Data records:
· · · · · · ·

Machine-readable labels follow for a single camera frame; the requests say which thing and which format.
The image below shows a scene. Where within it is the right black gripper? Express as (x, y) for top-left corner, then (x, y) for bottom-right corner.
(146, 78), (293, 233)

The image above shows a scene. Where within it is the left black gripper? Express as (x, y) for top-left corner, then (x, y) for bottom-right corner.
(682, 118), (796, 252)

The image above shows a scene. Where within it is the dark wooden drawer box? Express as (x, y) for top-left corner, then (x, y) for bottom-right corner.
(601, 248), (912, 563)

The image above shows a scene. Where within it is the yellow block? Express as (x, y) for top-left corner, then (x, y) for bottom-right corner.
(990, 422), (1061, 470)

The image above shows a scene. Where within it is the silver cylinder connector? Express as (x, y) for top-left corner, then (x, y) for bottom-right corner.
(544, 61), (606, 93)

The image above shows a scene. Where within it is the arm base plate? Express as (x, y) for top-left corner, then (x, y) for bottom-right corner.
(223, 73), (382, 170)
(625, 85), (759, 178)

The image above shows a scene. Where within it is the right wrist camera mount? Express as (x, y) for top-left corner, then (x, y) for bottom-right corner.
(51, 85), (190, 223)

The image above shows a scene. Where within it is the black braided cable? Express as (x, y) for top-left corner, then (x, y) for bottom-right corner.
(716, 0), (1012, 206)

· · · · · · ·

■ WORK REQUIRED ■
Copy out every entry again, exactly as it was given.

■ WRITTEN SOLUTION ■
Machine-readable labels follow for a single camera frame; the requests say which thing and which format.
The image below shows a scene. Where within it is the right black gripper? Express as (x, y) for top-left corner, then (x, y) for bottom-right corner.
(146, 78), (293, 233)

The image above shows a scene. Where within it is the left black gripper? Express as (x, y) for top-left corner, then (x, y) for bottom-right corner.
(682, 118), (796, 252)

The image above shows a scene. Where within it is the dark wooden drawer box? Express as (x, y) for top-left corner, then (x, y) for bottom-right corner.
(601, 248), (912, 563)

The image above shows a scene. Where within it is the yellow block? Express as (x, y) for top-left corner, then (x, y) for bottom-right corner.
(990, 422), (1061, 470)

The image above shows a scene. Where within it is the silver cylinder connector? Express as (x, y) for top-left corner, then (x, y) for bottom-right corner.
(544, 61), (606, 93)

The image above shows a scene. Where within it is the arm base plate? Express as (x, y) for top-left corner, then (x, y) for bottom-right corner.
(223, 73), (382, 170)
(625, 85), (759, 178)

The image above shows a scene. Where within it is the right wrist camera mount? Express as (x, y) for top-left corner, then (x, y) for bottom-right corner.
(51, 85), (190, 223)

The image above shows a scene. Where within it is the black braided cable? Express as (x, y) for top-left corner, then (x, y) for bottom-right corner.
(716, 0), (1012, 206)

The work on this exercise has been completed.